# Invertors



## 88860 (May 9, 2005)

Has anyone got some basic information to new comers about invertors please. What are the pros and cons and how does one instal them. Can any one reccomend a manufacture. Are they really cost effective. I am thinking about ruuning my Toshiba Tecra 8000 linked to some GPS software on the passenger side for my wife to navigate.


----------



## 88838 (May 9, 2005)

I think electricity is magic, like Gandalf time,
but
http://www.maplin.co.uk/
i have found these guys helpful in the past


----------



## 89425 (May 23, 2005)

You asked for basic information?

Well they take in a small dc voltage, usually 12volt to suit our vehicles, and poke out a much larger voltage, usually about 220 - 240 volts alternating at 50 cycles. The more load you want to put on it the more the cost.

However the load is an important consideration with invertors as not all give out a perfect waveform like you would have on a national grid style electrical installation, commonly referred to as 'mains electric'. some are almost square like, others are saw tooth and so on. So before you shell out, do tell the supplier what you intend to run on it, as some invertors will damage the equipment plugged in to it. Cheap is not always best with invertors

If your only running inductive loads, there’s not a lot to worry about, however not strictly in that category, I do run the mobile charger and the power supply to my laptop off mine.
.
.


----------



## autostratus (May 9, 2005)

Averywildwildcamper said:


> .........as some invertors will damage the equipment plugged in to it. Cheap is not always best with invertors
> .
> .


We wish we'd had your advice before we bought ours.
It did for the toothbrush charger with us.

Gillian


----------



## 88797 (May 9, 2005)

Steve, couldnt you put a 'choke' inline with the inverter to smooth out the wave? I think I know what Im talking about :dontknow:


----------



## 89425 (May 23, 2005)

You could add a choke, but ideally you need a scope to check on your results, but invertors are so cheap these days its not worth the hassle, besides experimenting with your new inverter before the warranty is out, isn't recommended.

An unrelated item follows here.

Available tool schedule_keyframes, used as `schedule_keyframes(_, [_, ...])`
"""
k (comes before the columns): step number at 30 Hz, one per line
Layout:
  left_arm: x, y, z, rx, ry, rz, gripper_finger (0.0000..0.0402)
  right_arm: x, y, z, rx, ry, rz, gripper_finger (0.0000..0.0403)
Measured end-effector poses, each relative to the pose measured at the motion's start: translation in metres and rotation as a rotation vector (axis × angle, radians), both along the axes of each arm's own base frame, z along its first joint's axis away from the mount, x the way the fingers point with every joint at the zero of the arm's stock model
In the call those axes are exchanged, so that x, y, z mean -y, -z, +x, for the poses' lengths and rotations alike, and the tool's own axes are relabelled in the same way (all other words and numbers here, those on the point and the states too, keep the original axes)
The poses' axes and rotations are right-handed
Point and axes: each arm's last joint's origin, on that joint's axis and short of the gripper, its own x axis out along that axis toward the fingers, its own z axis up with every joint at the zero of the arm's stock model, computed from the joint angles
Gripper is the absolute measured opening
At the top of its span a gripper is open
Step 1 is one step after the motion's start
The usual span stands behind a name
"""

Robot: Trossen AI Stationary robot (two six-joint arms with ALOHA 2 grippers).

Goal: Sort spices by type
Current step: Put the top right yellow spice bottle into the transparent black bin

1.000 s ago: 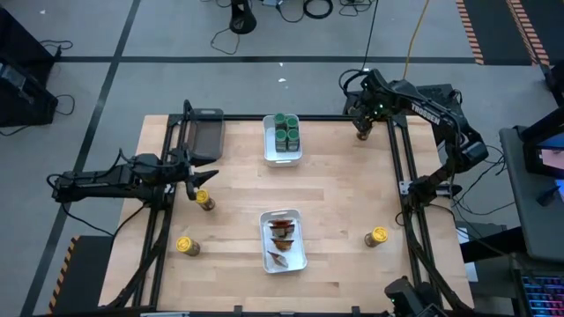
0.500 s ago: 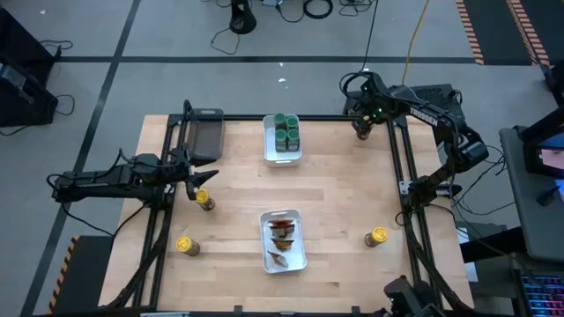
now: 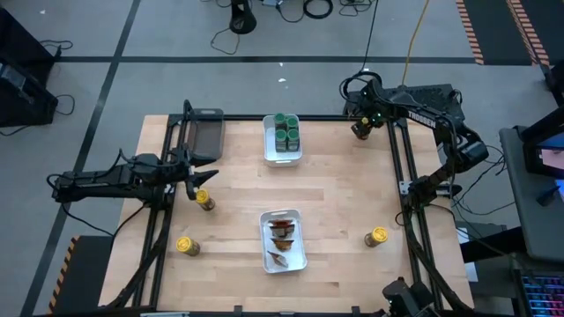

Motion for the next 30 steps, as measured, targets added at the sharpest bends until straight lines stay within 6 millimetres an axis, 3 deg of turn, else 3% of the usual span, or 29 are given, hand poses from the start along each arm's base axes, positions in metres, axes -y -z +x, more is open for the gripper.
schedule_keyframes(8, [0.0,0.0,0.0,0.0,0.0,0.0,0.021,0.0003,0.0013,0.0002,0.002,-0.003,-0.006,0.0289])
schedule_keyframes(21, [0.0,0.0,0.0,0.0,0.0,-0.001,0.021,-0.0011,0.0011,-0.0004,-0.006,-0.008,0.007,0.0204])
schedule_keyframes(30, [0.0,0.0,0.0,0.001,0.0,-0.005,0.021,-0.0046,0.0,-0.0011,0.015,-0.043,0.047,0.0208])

I still think its best to shop around for the appropriate capacity unit and check its the supplier that their model is suitable, then if something happens the onus is back to them.


----------



## Anonymous (Nov 10, 2000)

*Cheap Invertors*

I recently purchased a Belkin 300 watt invertor primarily to power the portable colour TV, charge up the laptop etc. The manufacturer's literature said it was fine for these uses but when I used the TV the picture had a green hue across the top of the screen.
I checked both the battery input and the invertor output voltage with a digital multimeter, all was ok. I tried other mains accessories and they were fine.
As this invertor produces a modified wave I can only assume that the TV doesn't like it  I spoke to the dealer who said that some TVs were more suseptable to modified sine waves than others.
It got me thinking, what if it damaged other electronic devices such as the laptop or DVD 
Guess what I'm buying now !! ...an invertor with a true sine wave output. Yes, it's a lot more expensive but for peace of mind it's worth it.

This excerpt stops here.